WHAT TO DO: Where the string "robot" occurs in a line of the entries below, copy that line.

MATERIAL FOR THE TASK:
↓
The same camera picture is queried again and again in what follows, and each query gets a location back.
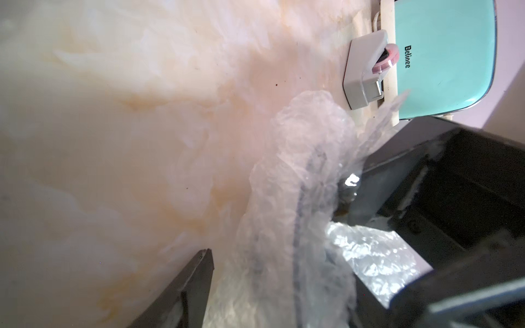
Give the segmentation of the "pink tape roll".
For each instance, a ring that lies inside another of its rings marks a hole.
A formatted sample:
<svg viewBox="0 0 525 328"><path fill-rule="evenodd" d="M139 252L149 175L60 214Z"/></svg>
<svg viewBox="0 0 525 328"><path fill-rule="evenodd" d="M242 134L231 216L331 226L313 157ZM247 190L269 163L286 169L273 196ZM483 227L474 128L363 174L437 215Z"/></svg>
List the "pink tape roll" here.
<svg viewBox="0 0 525 328"><path fill-rule="evenodd" d="M389 71L399 61L399 48L396 44L387 44L384 52L380 55L372 68L374 74L381 74Z"/></svg>

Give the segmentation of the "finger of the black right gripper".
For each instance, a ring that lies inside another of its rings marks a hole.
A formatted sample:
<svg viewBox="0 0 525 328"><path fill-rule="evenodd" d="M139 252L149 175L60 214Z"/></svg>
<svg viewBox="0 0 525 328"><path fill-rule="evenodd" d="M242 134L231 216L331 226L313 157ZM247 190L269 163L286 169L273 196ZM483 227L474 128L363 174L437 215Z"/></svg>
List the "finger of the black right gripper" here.
<svg viewBox="0 0 525 328"><path fill-rule="evenodd" d="M388 307L356 283L353 327L523 327L524 239L502 230L409 283Z"/></svg>
<svg viewBox="0 0 525 328"><path fill-rule="evenodd" d="M340 182L334 221L399 234L427 262L524 237L524 145L448 120L412 120Z"/></svg>

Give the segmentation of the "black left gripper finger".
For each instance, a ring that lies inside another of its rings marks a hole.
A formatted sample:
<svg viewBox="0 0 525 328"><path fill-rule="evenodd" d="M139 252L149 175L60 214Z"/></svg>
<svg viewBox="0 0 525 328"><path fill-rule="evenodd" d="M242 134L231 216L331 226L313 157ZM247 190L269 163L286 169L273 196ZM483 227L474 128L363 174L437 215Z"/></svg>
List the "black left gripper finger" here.
<svg viewBox="0 0 525 328"><path fill-rule="evenodd" d="M201 328L211 290L213 253L200 250L130 327Z"/></svg>

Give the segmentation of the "bubble wrap sheet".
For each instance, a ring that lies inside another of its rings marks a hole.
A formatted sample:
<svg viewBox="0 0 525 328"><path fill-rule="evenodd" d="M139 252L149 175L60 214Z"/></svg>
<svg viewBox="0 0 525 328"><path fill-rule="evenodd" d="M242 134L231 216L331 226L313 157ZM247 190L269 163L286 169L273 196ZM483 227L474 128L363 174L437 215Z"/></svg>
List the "bubble wrap sheet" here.
<svg viewBox="0 0 525 328"><path fill-rule="evenodd" d="M365 158L392 139L406 98L363 125L326 91L303 92L277 114L205 327L346 327L357 279L385 306L421 275L398 234L333 222L338 205L364 195Z"/></svg>

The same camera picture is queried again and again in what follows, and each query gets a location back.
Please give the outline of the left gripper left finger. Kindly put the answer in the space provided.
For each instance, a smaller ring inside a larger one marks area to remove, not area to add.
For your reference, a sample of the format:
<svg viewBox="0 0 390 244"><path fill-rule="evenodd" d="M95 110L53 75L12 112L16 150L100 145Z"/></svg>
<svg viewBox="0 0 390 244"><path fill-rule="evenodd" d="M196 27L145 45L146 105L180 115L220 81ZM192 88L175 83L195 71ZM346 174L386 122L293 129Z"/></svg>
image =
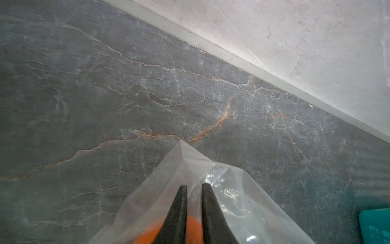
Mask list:
<svg viewBox="0 0 390 244"><path fill-rule="evenodd" d="M187 186L181 185L153 244L186 243L187 202Z"/></svg>

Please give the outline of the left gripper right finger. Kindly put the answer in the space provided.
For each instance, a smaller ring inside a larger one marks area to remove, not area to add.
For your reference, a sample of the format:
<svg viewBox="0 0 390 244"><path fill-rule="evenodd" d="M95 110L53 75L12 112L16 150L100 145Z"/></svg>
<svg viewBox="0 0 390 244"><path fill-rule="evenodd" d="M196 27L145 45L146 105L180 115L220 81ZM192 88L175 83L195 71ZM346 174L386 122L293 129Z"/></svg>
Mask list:
<svg viewBox="0 0 390 244"><path fill-rule="evenodd" d="M237 244L209 183L202 184L202 230L204 244Z"/></svg>

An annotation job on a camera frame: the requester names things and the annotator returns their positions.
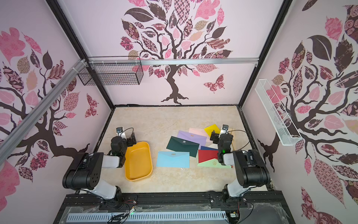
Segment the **purple envelope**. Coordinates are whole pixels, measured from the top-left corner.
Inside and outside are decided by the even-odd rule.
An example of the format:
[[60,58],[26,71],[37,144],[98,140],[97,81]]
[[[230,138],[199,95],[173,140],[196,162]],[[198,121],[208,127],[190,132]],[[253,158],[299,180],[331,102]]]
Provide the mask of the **purple envelope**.
[[180,139],[186,140],[186,141],[198,143],[199,147],[206,146],[206,142],[207,142],[206,136],[189,133],[189,132],[185,132],[185,131],[178,131],[177,137]]

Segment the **yellow plastic storage box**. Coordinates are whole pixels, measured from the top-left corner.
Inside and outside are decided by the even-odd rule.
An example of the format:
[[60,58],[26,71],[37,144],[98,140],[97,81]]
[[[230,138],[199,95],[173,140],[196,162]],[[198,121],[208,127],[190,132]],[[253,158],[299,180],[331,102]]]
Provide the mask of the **yellow plastic storage box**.
[[153,162],[147,142],[138,142],[134,146],[128,147],[125,158],[125,177],[128,181],[141,181],[151,176]]

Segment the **light blue envelope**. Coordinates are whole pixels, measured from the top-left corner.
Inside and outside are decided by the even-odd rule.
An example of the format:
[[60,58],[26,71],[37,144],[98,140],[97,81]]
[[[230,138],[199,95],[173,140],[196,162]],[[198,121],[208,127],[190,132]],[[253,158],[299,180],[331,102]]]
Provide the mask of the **light blue envelope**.
[[159,151],[156,167],[165,168],[189,168],[189,152],[165,152]]

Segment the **dark green envelope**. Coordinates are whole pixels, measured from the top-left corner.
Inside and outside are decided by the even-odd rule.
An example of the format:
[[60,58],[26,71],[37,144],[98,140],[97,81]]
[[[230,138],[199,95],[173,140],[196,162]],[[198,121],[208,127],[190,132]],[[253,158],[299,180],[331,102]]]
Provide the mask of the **dark green envelope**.
[[172,136],[166,149],[175,152],[189,152],[191,157],[196,158],[199,150],[199,144]]

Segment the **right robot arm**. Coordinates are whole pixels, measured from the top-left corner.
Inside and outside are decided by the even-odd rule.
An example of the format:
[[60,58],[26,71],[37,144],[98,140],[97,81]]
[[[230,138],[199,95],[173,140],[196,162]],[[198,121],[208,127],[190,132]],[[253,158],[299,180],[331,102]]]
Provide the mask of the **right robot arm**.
↑
RESULT OF THE EXERCISE:
Segment the **right robot arm**. Coordinates are whole pixels, measured from the top-left corner.
Provide the mask of the **right robot arm**.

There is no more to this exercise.